_WHAT TO PRODUCE:_
All of the data should be given again word for word, though the images are to be left out.

Top of DATA

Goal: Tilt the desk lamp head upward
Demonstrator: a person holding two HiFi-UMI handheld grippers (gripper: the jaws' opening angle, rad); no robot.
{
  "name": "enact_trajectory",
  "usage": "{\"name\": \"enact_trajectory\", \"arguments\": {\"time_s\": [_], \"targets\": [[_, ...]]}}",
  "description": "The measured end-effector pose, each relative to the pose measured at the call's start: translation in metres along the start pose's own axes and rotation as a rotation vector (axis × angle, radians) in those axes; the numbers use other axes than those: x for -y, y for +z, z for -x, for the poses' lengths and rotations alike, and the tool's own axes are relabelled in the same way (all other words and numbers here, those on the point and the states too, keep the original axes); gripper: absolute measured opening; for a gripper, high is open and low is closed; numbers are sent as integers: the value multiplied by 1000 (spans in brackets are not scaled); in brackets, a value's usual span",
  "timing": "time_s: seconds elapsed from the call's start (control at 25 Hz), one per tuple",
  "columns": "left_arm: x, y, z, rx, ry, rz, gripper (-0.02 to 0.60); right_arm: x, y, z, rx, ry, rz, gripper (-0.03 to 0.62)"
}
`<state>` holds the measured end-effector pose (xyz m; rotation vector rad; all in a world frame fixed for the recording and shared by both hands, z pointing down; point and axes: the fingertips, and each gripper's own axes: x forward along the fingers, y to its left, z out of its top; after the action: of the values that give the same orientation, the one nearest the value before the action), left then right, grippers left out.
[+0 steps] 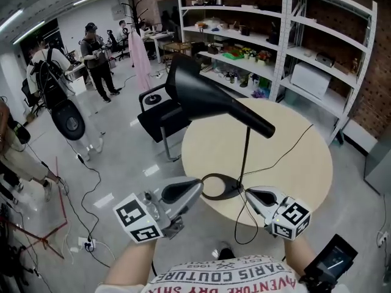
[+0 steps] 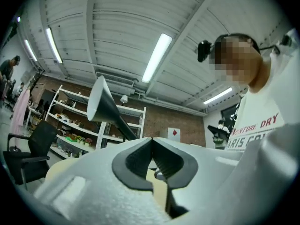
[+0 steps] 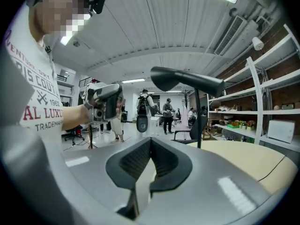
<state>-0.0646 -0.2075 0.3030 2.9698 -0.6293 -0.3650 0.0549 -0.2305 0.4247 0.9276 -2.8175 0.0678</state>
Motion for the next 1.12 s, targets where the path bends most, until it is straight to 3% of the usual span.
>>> {"name": "enact_trajectory", "arguments": {"time_s": [0.16, 0.28, 0.4, 0.72, 1.12], "targets": [[61, -58, 0, -182, -44, -7, -2, -55, 3, 25, 28, 55, -35, 3], [92, -86, 6, -246, -60, 1, -2, -91, 5, 37, 35, 101, -37, 3], [115, -95, 11, -240, -62, 46, -2, -108, 10, 50, 46, 118, -39, 3], [170, -93, 25, -190, 29, 127, -2, -151, 19, 106, 81, 151, -48, 3], [291, -110, 26, -206, 45, 108, -2, -215, 0, 208, 113, 147, -67, 3]]}}
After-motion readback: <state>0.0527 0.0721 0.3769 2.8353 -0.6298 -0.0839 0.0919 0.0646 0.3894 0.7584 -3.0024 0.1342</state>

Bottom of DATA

_RESULT:_
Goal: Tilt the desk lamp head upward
Demonstrator: a person holding two HiFi-UMI handheld grippers (gripper: the jaws' opening angle, rad); no robot.
{
  "name": "enact_trajectory",
  "usage": "{\"name\": \"enact_trajectory\", \"arguments\": {\"time_s\": [_], \"targets\": [[_, ...]]}}",
  "description": "The measured end-effector pose, each relative to the pose measured at the call's start: translation in metres along the start pose's own axes and rotation as a rotation vector (axis × angle, radians) in those axes; the numbers use other axes than those: x for -y, y for +z, z for -x, for the poses' lengths and rotations alike, and the tool's own axes are relabelled in the same way (all other words and numbers here, those on the point and the states too, keep the original axes); gripper: absolute measured opening; for a gripper, high is open and low is closed; numbers are sent as integers: the value multiplied by 1000 (spans in brackets are not scaled); in brackets, a value's usual span",
  "timing": "time_s: seconds elapsed from the call's start (control at 25 Hz), one per tuple",
  "columns": "left_arm: x, y, z, rx, ry, rz, gripper (-0.02 to 0.60); right_arm: x, y, z, rx, ry, rz, gripper (-0.03 to 0.62)"
}
`<state>` holds the measured end-effector pose (xyz m; rotation vector rad; all in a world frame fixed for the recording and shared by both hands, z pointing down; point and axes: the fingertips, and each gripper's own axes: x forward along the fingers, y to its left, z out of its top; after the action: of the values that give the same orientation, the one nearest the value before the action), left then right, grippers left out.
[+0 steps] 
[+0 steps] 
[+0 steps] 
<state>-0.0646 -0.2075 0.3030 2.9698 -0.6293 -0.3650 0.0549 -0.2305 0.4247 0.9276 -2.8175 0.0678</state>
Motion for the next 1.12 s, targets where the path bends most, until it is straight to 3% of the usual span.
>>> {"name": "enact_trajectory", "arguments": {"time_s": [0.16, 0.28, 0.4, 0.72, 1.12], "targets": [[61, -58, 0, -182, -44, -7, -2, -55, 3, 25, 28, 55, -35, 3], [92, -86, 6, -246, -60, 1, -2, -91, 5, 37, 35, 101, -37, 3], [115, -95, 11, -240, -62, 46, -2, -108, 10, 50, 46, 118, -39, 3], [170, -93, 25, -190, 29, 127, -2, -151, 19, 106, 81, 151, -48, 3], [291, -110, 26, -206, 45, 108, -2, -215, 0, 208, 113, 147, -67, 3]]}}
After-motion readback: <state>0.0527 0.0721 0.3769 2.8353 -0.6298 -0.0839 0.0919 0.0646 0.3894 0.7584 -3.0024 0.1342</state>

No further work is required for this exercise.